Required action
The listing below should be copied in full, word for word.

Stored data START

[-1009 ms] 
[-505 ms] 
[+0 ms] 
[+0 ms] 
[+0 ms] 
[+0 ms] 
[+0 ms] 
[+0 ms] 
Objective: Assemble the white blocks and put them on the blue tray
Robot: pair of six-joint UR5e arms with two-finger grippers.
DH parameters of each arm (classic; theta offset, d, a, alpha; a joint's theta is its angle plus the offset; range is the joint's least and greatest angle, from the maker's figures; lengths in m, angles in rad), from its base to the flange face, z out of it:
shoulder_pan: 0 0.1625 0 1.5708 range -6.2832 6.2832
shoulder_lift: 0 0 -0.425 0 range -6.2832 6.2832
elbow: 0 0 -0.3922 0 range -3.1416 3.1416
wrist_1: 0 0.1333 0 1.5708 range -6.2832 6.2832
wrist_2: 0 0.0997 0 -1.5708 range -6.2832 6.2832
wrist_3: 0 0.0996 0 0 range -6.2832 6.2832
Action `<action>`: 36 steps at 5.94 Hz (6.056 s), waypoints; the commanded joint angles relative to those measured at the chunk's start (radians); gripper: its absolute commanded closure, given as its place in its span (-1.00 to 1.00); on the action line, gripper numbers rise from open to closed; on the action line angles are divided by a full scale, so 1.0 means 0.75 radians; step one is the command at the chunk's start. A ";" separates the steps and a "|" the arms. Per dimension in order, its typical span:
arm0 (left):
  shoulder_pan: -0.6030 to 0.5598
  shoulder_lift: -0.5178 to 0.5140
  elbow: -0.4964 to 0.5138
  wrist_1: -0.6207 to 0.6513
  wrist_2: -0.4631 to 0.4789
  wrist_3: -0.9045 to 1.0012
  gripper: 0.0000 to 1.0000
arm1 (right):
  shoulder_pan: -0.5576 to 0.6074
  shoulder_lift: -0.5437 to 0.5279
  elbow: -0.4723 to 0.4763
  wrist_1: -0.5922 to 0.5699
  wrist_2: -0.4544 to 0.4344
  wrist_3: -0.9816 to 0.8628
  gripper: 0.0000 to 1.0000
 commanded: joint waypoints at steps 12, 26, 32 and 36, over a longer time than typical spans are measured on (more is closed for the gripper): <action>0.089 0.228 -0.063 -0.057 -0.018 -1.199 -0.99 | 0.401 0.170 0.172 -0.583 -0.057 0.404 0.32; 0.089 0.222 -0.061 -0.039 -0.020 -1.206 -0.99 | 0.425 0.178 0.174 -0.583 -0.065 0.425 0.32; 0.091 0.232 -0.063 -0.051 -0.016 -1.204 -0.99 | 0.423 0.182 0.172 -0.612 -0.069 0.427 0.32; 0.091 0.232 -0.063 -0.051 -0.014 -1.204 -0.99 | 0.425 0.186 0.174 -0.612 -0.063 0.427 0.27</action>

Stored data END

Answer box
[-1009 ms] 
[-505 ms] 
[+0 ms] 
[+0 ms] 
[+0 ms] 
[+0 ms] 
[+0 ms] 
[+0 ms] 
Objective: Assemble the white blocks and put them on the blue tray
Robot: pair of six-joint UR5e arms with two-finger grippers.
DH parameters of each arm (classic; theta offset, d, a, alpha; a joint's theta is its angle plus the offset; range is the joint's least and greatest angle, from the maker's figures; lengths in m, angles in rad), from its base to the flange face, z out of it:
shoulder_pan: 0 0.1625 0 1.5708 range -6.2832 6.2832
shoulder_lift: 0 0 -0.425 0 range -6.2832 6.2832
elbow: 0 0 -0.3922 0 range -3.1416 3.1416
wrist_1: 0 0.1333 0 1.5708 range -6.2832 6.2832
wrist_2: 0 0.0997 0 -1.5708 range -6.2832 6.2832
wrist_3: 0 0.0996 0 0 range -6.2832 6.2832
Action `<action>`: 36 steps at 5.94 Hz (6.056 s), waypoints; the commanded joint angles relative to those measured at the chunk's start (radians); gripper: its absolute commanded closure, given as its place in its span (-1.00 to 1.00); on the action line, gripper numbers rise from open to closed; on the action line angles are divided by a full scale, so 1.0 means 0.75 radians; step one is the command at the chunk's start. A ";" separates the steps and a "|" the arms. Per dimension in order, its typical span:
arm0 (left):
  shoulder_pan: -0.6030 to 0.5598
  shoulder_lift: -0.5178 to 0.5140
  elbow: -0.4964 to 0.5138
  wrist_1: -0.6207 to 0.6513
  wrist_2: -0.4631 to 0.4789
  wrist_3: -0.9045 to 1.0012
  gripper: 0.0000 to 1.0000
arm1 (right):
  shoulder_pan: -0.5576 to 0.6074
  shoulder_lift: -0.5437 to 0.5279
  elbow: -0.4723 to 0.4763
  wrist_1: -0.5922 to 0.5699
  wrist_2: -0.4544 to 0.4344
  wrist_3: -0.9816 to 0.8628
  gripper: 0.0000 to 1.0000
 commanded: joint waypoints at steps 12, 26, 32 and 36, over a longer time than typical spans are measured on (more is closed for the gripper): <action>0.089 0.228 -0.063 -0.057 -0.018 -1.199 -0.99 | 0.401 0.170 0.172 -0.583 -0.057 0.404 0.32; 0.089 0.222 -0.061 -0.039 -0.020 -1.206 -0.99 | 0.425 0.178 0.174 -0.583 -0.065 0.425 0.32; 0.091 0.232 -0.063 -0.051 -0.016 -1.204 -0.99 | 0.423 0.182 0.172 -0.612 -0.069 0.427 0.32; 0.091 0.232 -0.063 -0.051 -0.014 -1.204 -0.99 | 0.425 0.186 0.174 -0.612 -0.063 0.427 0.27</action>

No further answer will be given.